Towards the end of the summer Darco and I were able to take an entire week to celebrate my birthday, her birthday, and our one year anniversary. This included truck racing, her first tattoo, and seeing family that I hadn’t seen in well over five years. This week is what became known as “#ClubDaugherty” due to our random interest in EDM music, and the fact that the two of us are always together, looking to rock something new.

Darco continued to push herself towards getting promoted in Starbucks, and finally into the early fall she moved to an assistant manager’s position. It truly was God’s timing, because while we were giving praise for her advancement, a new moment of patience was about to be forced upon us. At the end of August I was let go from my work at the investment firm. While it did stir the pot on the household, it didn’t come completely off guard. We had discussed for months that we felt my time was drawing near with the company, and when it came I inherently did the one thing that I’ve always done.

Too Cool For School

But first…

I went back to substitute teaching. Similar to 2013, I was in the same school district and frequently in the same school. Eventually I wound up being in charge of a single, 6th grade science classroom for an entire month. As God would have it, after that prolonged duration inside that classroom the school wound up offering my employment in the special education department. Since that point I’ve been hanging out with middle school students throughout the week and focusing on assisting students with writing, reading, and spelling. Darco was transferred to a Starbucks located ten minutes from my school. Due to this, and her schedule, we now run the same schedule, travel together, and see each other throughout the week. A very nice change of pace.

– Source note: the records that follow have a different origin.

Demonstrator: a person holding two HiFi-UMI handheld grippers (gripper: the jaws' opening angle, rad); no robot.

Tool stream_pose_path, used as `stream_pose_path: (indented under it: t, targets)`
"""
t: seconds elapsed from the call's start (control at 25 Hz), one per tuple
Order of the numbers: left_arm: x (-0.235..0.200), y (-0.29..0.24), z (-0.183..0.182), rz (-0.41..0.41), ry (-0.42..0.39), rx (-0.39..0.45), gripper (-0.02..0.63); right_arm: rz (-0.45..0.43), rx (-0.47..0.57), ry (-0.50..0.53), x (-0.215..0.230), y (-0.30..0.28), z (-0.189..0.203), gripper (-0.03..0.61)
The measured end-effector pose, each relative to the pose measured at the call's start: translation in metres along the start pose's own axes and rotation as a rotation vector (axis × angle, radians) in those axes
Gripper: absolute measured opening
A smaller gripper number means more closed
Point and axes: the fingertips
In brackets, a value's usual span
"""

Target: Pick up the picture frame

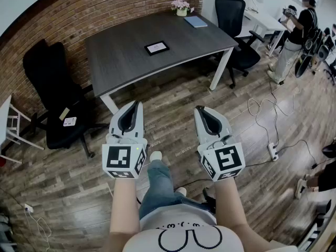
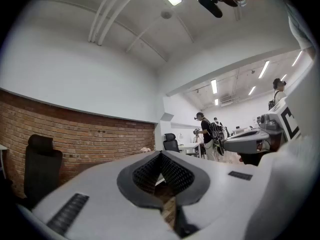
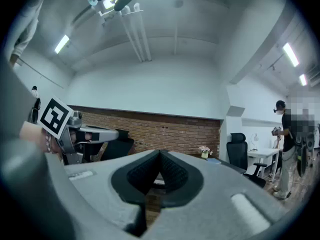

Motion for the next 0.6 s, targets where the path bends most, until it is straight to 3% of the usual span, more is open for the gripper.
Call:
stream_pose_path:
  t: [0.32,0.6]
  targets:
    - [-0.042,-0.05,0.013,-0.001,0.023,-0.001,-0.002,0.006,-0.015,0.009,0.014,-0.061,0.004,-0.002]
    - [-0.1,-0.129,0.033,0.009,0.044,-0.024,-0.002,-0.008,-0.023,-0.032,0.035,-0.156,0.013,0.0]
Point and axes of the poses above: the fingertips, and each gripper's own axes: y backward along the fingers, x to its right, z out of its underside, and after that the axes turned 3 degrees about -y, right-handed
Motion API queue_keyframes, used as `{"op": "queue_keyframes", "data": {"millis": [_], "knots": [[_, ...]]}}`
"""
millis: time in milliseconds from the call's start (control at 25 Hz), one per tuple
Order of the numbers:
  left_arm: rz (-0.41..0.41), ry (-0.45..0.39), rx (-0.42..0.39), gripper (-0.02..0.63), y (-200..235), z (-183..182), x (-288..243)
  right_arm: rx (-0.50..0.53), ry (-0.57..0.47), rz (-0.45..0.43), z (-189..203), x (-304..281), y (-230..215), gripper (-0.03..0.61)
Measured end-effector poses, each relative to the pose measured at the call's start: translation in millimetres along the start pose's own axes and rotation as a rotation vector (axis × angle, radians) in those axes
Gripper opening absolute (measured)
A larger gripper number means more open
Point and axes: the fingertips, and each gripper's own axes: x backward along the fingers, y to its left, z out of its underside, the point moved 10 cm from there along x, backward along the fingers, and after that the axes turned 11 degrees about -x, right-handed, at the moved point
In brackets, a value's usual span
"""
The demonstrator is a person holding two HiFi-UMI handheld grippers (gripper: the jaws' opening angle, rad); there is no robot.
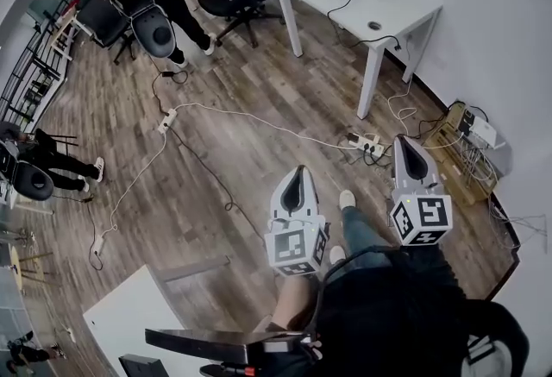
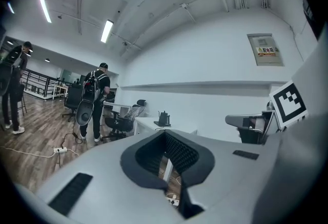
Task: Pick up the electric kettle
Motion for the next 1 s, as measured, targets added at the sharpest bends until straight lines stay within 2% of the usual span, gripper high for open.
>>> {"op": "queue_keyframes", "data": {"millis": [280, 640, 1000], "knots": [[-0.045, -0.03, -0.002, 0.0, 27.7, -2.9, -70.7, 0.036, 0.052, -0.025, 1.5, -94.2, -12.9, 0.002], [-0.023, -0.069, -0.026, 0.0, 41.2, -51.3, -203.8, 0.04, 0.06, -0.071, -37.7, -217.0, -55.8, 0.002], [-0.054, -0.051, -0.024, 0.0, 46.9, -53.1, -293.0, 0.036, 0.075, -0.061, -50.5, -298.5, -97.1, 0.002]]}}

Middle school basketball for real!

Middle school basketball for real!

We still attend the same church we started going to in 2014, but with a slight twist. We’ve started a home church with two other families in the suburbs of the metro area. Each of them have young children (with more on the way!), so I’m learning to adapt and adjust to little kids. They’re sweet as can be, but as usual God still is working patience on me. No, Darco and I are not expecting any children…for a while at least.

Obviously, FilingThePapers is still going strong. It fascinates me to see where this website/blog started, and where it currently exists. God is a God of mystery for sure. Thankfully He wraps that mystery with love, and leaves us without doubt that He’s always watching over us.

Church Photo

We’re hipsters…

2015 already appears to be an eventful year. We’re finally going to be moving down into the city, now that both of our jobs are located there. I’ll be vying for a full time classroom position for the 2015-2016 school year, and Darco looks to be promoted to a full store manager around March. We’re runners, lovers, and all sorts of weird.